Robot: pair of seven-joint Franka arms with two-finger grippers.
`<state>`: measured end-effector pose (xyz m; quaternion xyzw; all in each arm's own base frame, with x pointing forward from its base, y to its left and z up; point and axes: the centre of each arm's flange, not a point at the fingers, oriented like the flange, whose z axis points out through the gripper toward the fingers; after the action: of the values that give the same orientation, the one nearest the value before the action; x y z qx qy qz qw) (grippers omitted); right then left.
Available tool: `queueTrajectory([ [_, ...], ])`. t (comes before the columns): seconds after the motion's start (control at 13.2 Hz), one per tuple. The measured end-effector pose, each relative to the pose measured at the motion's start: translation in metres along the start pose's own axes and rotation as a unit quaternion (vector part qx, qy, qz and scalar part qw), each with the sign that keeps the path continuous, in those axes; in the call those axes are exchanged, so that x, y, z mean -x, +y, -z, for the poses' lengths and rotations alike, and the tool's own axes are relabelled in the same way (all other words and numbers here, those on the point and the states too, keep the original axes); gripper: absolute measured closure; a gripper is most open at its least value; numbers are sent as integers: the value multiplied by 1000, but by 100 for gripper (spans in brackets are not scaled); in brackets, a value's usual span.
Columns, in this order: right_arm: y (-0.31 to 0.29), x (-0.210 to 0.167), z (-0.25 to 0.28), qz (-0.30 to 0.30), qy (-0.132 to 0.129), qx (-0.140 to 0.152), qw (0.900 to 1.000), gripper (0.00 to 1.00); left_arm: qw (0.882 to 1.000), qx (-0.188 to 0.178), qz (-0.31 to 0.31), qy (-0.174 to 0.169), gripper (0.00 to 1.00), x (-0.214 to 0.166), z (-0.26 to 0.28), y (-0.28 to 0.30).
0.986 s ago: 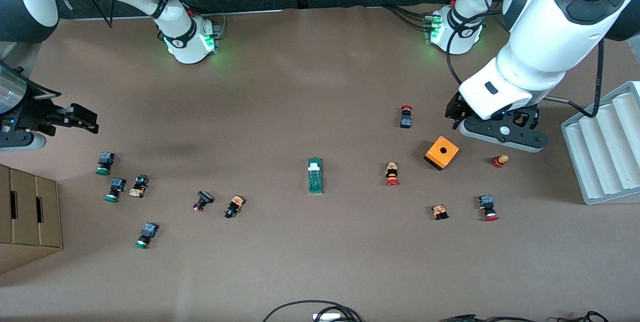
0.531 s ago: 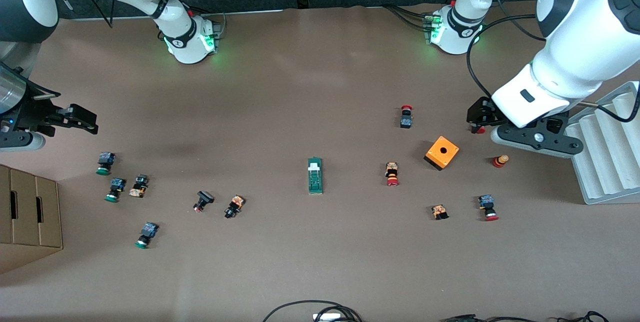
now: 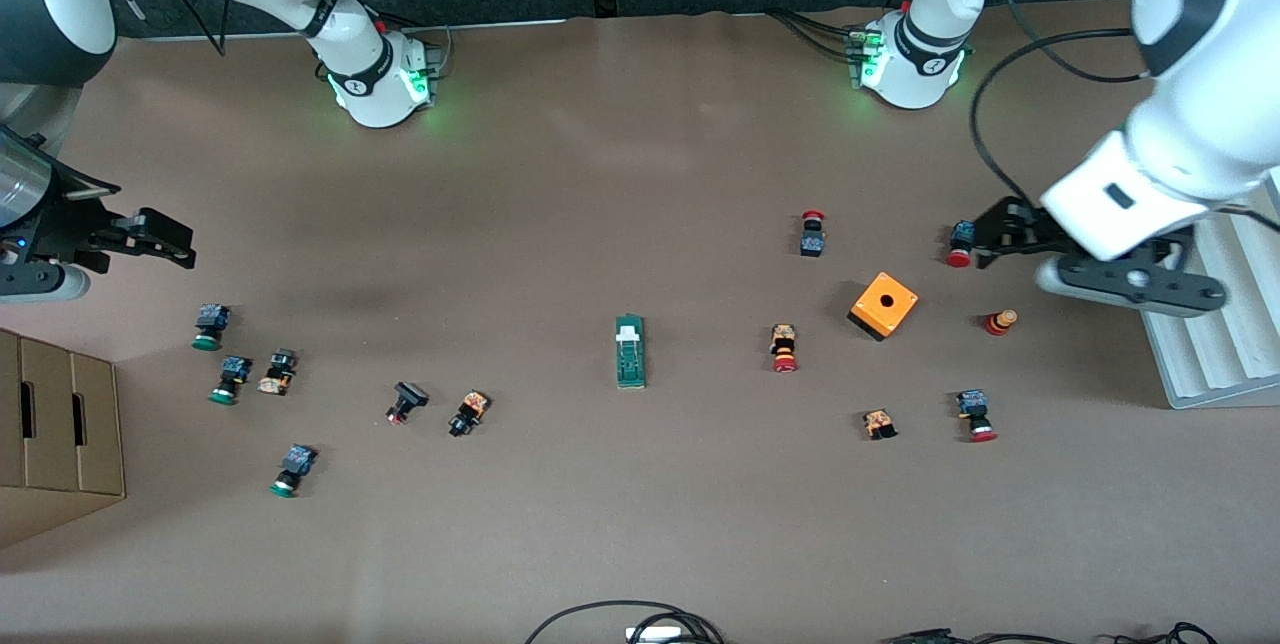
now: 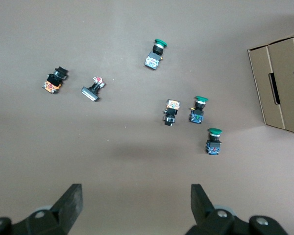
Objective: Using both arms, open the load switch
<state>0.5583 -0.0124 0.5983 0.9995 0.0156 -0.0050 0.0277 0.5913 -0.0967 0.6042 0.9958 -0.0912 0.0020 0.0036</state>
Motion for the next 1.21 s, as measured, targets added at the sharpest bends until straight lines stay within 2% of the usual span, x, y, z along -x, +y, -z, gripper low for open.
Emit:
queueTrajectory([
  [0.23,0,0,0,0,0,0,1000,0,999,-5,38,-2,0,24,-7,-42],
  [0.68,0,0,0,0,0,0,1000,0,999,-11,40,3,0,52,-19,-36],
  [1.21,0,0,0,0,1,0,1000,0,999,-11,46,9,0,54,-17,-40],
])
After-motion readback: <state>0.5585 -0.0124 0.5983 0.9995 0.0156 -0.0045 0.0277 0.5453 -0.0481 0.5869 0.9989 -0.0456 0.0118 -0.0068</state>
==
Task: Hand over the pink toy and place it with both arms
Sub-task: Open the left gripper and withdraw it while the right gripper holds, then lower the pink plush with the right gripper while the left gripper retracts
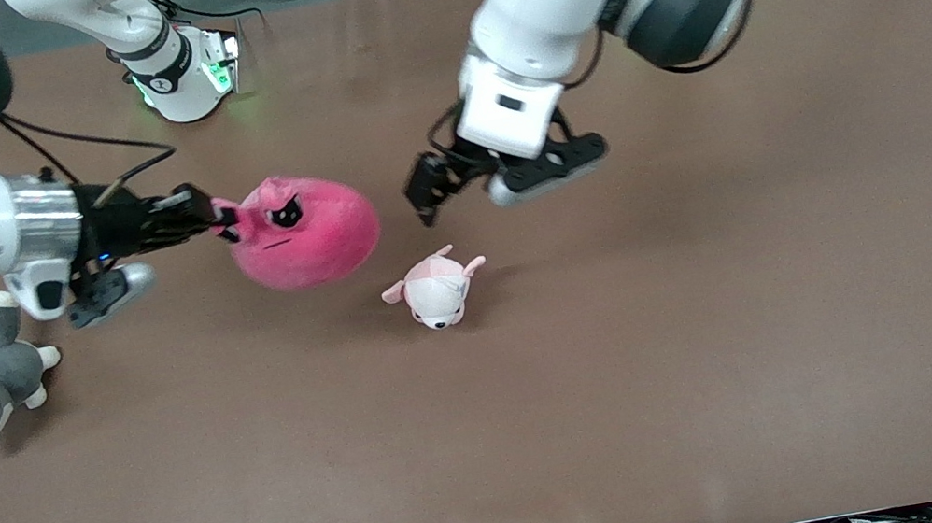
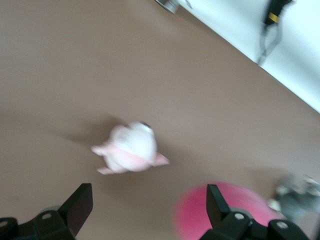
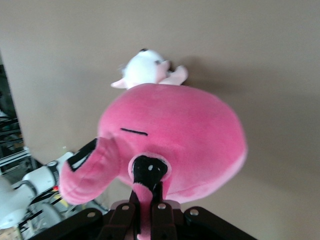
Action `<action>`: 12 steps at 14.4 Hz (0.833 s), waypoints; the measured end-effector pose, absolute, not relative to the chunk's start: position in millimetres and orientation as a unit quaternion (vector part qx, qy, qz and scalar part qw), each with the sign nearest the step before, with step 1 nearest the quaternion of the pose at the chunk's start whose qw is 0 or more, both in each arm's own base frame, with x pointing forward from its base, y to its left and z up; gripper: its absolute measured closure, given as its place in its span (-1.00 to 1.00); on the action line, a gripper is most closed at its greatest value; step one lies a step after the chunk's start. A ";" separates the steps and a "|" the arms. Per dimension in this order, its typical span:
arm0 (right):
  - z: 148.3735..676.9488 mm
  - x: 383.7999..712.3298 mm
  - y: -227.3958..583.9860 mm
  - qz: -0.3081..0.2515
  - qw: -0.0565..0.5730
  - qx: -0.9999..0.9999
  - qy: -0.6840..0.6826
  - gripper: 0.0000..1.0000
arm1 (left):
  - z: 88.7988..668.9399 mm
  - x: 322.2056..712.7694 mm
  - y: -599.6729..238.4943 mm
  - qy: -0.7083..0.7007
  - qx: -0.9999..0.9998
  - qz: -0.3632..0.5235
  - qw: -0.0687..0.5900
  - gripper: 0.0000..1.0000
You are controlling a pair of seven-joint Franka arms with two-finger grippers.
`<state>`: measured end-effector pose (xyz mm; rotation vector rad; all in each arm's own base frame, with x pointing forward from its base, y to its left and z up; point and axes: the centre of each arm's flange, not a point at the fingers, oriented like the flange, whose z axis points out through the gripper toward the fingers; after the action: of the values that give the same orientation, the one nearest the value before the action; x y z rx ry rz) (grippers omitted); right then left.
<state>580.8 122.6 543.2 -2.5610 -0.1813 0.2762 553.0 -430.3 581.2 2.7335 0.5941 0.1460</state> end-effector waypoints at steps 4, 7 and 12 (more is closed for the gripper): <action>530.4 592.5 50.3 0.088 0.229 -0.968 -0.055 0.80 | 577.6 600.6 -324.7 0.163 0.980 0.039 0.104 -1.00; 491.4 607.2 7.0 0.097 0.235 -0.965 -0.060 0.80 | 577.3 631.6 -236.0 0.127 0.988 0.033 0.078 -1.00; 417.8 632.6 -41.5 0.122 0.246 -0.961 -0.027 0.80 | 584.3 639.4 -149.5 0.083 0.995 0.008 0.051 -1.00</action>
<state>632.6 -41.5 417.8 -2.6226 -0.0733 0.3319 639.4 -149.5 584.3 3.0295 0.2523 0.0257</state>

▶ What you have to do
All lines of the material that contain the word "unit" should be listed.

▶ Problem solution
Available tool: `queueTrajectory([ [_, ...], ])`. t (comes before the columns): seconds after the motion's start (control at 13.2 Hz), one per tuple. The measured end-effector pose, each relative to the pose measured at the motion's start: translation in metres along the start pose's own axes and rotation as a unit quaternion (vector part qx, qy, qz and scalar part qw), each with the sign that keeps the path continuous, in those axes; in the call those axes are exchanged, so that x, y, z mean -x, +y, -z, for the poses' lengths and rotations alike, and the tool's own axes are relabelled in the same way (all other words and numbers here, those on the point and the states too, keep the original axes); gripper: absolute measured closure; a gripper is most open at its least value; numbers are sent as integers: the value multiplied by 1000, but by 100 for gripper (spans in brackets are not scaled); in brackets, a value's usual span.
Action `<action>`: 12 steps at 14.4 Hz (0.833 s), waypoints; the measured end-effector pose, absolute, not relative to the chunk's start: position in millimetres and orientation as a unit quaternion (vector part qx, qy, qz and scalar part qw), each with the sign nearest the step before, with step 1 nearest the quaternion of the pose at the chunk's start whose qw is 0 or more, both in each arm's own base frame, with x pointing forward from its base, y to its left and z up; gripper: its absolute measured closure, given as its place in its span (-1.00 to 1.00); on the action line, a gripper is most closed at its greatest value; step one lies a step after the chunk's start. A ";" separates the steps and a "|" the arms. Per dimension in this order, its typical span:

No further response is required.